# finally first label



## keena (Jul 12, 2012)

So I finished my first wine kit and its about ready for labels. I wanted to do a funny label but couldn't come up with or create anything any good so I just made a label quick so I can finally have something done that looks presentable.







So, my next label I will be creating is for my Coteaux blanc "costal white" and I'm open to ideas for a funny yet suitable label!

Edit: haha, the sg is not actually 1.010..... I don't think anyways, haven't sweetened it cuz its sweet enough when I tasted it and I forgot to test it. I will test it and correct the sg on the label right before bottling.
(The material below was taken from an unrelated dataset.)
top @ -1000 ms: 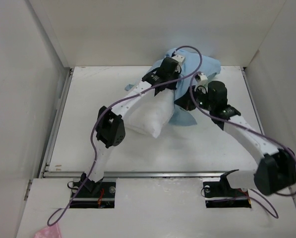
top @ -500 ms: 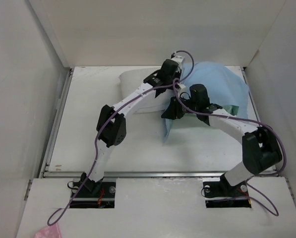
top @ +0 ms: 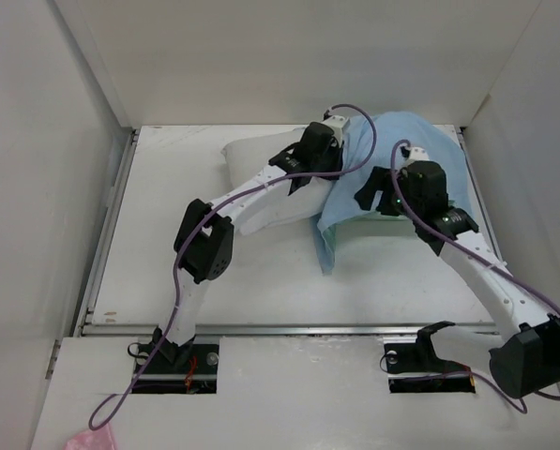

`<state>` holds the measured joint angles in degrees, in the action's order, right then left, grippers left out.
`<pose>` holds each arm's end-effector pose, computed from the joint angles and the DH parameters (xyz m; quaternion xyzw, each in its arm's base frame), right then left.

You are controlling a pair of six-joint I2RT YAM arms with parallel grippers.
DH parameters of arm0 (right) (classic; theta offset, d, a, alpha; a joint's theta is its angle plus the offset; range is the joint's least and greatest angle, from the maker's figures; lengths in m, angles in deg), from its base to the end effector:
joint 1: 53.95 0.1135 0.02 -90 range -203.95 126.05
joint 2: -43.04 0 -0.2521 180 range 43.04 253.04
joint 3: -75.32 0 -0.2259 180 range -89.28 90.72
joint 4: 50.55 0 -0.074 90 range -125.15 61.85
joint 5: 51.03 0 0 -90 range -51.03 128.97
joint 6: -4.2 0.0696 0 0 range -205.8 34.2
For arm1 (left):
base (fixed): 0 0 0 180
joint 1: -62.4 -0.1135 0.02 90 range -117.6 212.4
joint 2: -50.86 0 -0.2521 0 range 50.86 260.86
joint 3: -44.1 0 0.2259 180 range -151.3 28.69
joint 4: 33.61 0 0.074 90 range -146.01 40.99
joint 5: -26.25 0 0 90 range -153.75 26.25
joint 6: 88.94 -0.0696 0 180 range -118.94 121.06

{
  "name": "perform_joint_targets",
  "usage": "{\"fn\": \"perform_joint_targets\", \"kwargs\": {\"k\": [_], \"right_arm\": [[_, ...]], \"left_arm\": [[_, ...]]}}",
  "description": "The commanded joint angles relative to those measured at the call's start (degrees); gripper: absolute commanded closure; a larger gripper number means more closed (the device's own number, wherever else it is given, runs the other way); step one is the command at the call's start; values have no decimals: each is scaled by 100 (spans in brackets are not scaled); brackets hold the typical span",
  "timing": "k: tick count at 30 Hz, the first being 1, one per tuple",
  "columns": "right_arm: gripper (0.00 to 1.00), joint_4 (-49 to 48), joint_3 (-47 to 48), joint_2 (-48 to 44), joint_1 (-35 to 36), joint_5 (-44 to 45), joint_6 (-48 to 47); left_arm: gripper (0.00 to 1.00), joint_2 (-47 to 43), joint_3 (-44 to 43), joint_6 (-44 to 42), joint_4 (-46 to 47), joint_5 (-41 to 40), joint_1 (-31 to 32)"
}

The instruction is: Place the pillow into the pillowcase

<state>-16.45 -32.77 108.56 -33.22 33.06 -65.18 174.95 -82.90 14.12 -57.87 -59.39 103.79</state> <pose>0.2470 0.1012 0.3015 -0.0275 0.8547 0.2236 0.4677 0.3870 -0.3481 0.2815 0.2227 0.7949 -0.2857 0.4867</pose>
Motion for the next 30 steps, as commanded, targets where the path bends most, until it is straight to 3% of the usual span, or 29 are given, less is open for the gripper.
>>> {"fn": "perform_joint_targets", "kwargs": {"k": [1,7,11,16,20,24,25,27,30], "right_arm": [[16,371,123,-48,-631,1425,837],[16,697,273,242,-841,2865,1593],[17,486,221,295,-1473,2360,1770],[18,223,106,558,-1748,2086,1673],[26,-524,-44,699,-2037,1830,1357],[50,-1078,-44,971,-2038,1217,1103],[78,-1079,9,972,-2038,902,1102],[97,-1132,62,1025,-2038,488,1015],[100,-1341,62,893,-2038,-715,830]], "left_arm": [[100,-587,251,188,253,91,-165],[100,-807,454,250,358,153,-271],[100,-921,577,302,359,153,-271],[100,-975,639,302,412,100,-271],[100,-975,639,302,412,100,-271],[100,-975,586,355,412,153,-271],[100,-975,586,355,412,153,-271],[100,-975,525,355,412,153,-271],[100,-975,463,417,412,214,-271]]}}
The kit came with an f pack and that seemed to make it pretty darn sweet


----------



## Runningwolf (Jul 12, 2012)

Great label, I like it.


----------



## tonyandkory (Jul 12, 2012)

very nice label ... the first time I have seen some one put the gravity on their label.


----------



## UBB (Jul 12, 2012)

I really like that!


----------



## keena (Jul 12, 2012)

tonyandkory said:


> very nice label ... the first time I have seen some one put the gravity on their label.
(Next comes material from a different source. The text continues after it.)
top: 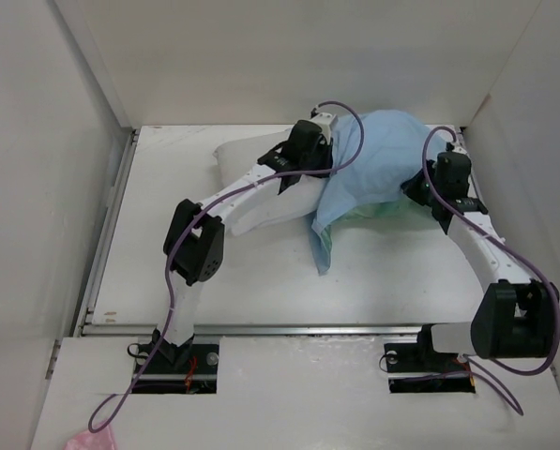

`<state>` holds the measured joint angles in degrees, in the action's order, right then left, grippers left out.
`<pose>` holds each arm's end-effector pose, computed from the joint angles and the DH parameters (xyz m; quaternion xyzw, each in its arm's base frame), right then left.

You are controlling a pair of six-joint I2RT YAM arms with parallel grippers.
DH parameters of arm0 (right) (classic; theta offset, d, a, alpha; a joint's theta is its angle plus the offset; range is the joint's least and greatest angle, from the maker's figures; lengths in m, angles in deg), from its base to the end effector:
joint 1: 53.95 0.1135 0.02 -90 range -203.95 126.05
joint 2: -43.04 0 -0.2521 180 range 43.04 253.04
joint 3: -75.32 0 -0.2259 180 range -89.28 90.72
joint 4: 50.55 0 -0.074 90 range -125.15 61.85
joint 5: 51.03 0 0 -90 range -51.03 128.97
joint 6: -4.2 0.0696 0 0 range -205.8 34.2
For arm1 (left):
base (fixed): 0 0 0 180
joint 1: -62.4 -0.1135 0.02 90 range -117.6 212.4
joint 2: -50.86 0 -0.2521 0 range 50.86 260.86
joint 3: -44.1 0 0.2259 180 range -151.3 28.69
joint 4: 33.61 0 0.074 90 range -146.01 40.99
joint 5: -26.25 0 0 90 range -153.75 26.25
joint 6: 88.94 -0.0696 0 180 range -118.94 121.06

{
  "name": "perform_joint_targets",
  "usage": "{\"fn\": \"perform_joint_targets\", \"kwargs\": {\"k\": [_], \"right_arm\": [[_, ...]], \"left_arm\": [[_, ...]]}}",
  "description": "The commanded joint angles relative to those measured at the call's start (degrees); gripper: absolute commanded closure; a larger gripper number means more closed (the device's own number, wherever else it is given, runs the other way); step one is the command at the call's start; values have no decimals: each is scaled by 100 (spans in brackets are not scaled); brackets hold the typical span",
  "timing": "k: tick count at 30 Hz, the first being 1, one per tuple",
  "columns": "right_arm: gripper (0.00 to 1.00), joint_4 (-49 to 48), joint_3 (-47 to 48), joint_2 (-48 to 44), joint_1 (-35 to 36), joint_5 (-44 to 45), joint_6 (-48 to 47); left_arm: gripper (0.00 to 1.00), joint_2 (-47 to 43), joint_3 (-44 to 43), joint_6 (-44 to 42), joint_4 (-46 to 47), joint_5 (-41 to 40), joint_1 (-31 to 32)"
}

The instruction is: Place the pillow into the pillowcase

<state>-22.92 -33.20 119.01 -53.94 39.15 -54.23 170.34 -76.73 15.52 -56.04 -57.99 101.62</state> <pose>0.3057 -0.0002 0.2640 0.2387 0.8419 0.1304 0.4660 0.3857 -0.3238 0.2868 0.2043 0.7982 -0.2921 0.4855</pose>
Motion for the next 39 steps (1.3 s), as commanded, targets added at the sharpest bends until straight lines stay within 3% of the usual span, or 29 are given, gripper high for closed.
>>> {"fn": "perform_joint_targets", "kwargs": {"k": [1,6,12,15,17,19,21,23,25,26,30,34,39], "right_arm": [[100,-696,105,-152,156,-1563,-266],[100,-757,499,75,1202,-2083,-494],[100,-1286,1386,1120,1326,-3147,-441],[100,-881,1564,1193,1326,-2692,-791],[86,-592,1564,1123,1326,-2235,-1012],[56,-126,1503,983,1326,-1701,-1284],[41,347,1372,685,1326,-1313,-1355],[27,604,1206,412,1326,-786,-1355],[22,946,1090,-19,1326,-512,-1355],[19,1078,1090,-142,1326,-250,-1355],[19,1624,1028,-556,1326,95,-1416],[21,1512,1317,-627,1483,61,-1592],[26,1379,2213,128,2414,683,-2285]], "left_arm": [[100,-453,-206,277,228,196,-55],[100,-452,-338,400,228,567,6],[100,-513,-400,268,70,233,217],[100,-584,-251,268,70,181,217],[100,-698,-111,268,18,102,217],[100,-698,-110,268,-132,31,217],[80,-820,-110,216,-403,-22,217],[48,-935,-57,215,-580,-154,217],[37,-1268,223,215,-685,-355,217],[1,-1409,355,163,-686,-408,217],[0,-2208,1058,242,-747,-585,78],[0,-2990,1857,575,-695,-874,-335],[0,-2878,1973,927,-897,-893,-924]]}}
I went to my first wine club last night and they all do it so they know how sweet the wines are and then we all test the wines in order from driest to sweetest


----------



## tonyandkory (Jul 12, 2012)

that is a neat idea


----------



## RCGoodin (Jul 12, 2012)

I'm bottling my Milk Chocolate Strawberry Port and I'm going to print 5 of these and mix up the labels so they are not all the same.


----------



## winemaker_3352 (Jul 12, 2012)

Very nice - I like it!!!


----------



## tatud4life (Jul 12, 2012)

Very nice label!!!! I like it!!


----------



## keena (Jul 12, 2012)

Also I'm very open to share labels I make, if anyone is ever interested in a label I make I will be more then willing to strip my name and personal wine info off so you can make them your own!


----------



## keena (Aug 23, 2012)

Here they are!









Also looking for ideas for labels and out creative names for a peach mango wine, banana pear wine, skittle wine, starburst wine, lime wine, cherry lime wine, strawberry raspberry wine, and canned peach wine. Lol.. Just throwing it out there in case someone has made a nice label or thought of a clever name for one of these.


----------



## Boatboy24 (Aug 24, 2012)

Very nice job!


----------



## ShelleyDickison (Aug 24, 2012)

Nice job. I think labeling is the best part, besides drinking it of course.


----------



## tatud4life (Aug 24, 2012)

Great looking labels!!!


----------



## RCGoodin (Aug 24, 2012)

I agree. Making the labels is almost as much fun as making the wine. Removing labels is in laast place.


----------



## Chateau Joe (Aug 25, 2012)

Great label!!


----------



## LabelValue (Aug 27, 2012)

I love the unique shape of the label. Different than what you usually see. Great job!


----------



## RCGoodin (Aug 27, 2012)

Where did you get the irregular shaped printer labels?


----------



## keena (Aug 27, 2012)

It's actually regular printer paper and glue sticks, lol. I cut them out.


----------



## uavwmn (Aug 28, 2012)

keena said:


> So I finished my first wine kit and its about ready for labels. I wanted to do a funny label but couldn't come up with or create anything any good so I just made a label quick so I can finally have something done that looks presentable.
> 
> 
> 
> ...


 

Very nice label. Crisp and clean and fresh looking. Good job!!


----------



## RCGoodin (Aug 28, 2012)

keena said:


> It's actually regular printer paper and glue sticks, lol. I cut them out.


 

Very creative. Are there different types of glue sticks? Some more potent than others?


----------



## keena (Aug 29, 2012)

I've read anything but elmers works good, use off brand glue sticks. I guess elmers doesn't come off very good at all. I can't confirm that staples glue sticks come off good yet but that's what I'm using


----------



## LoneTreeFarms (Aug 29, 2012)

RCGoodin said:


> I'm bottling my Milk Chocolate Strawberry Port and I'm going to print 5 of these and mix up the labels so they are not all the same.


 

i'm intrigued by the sound of the port. care to share the recipe or was this a kit?


----------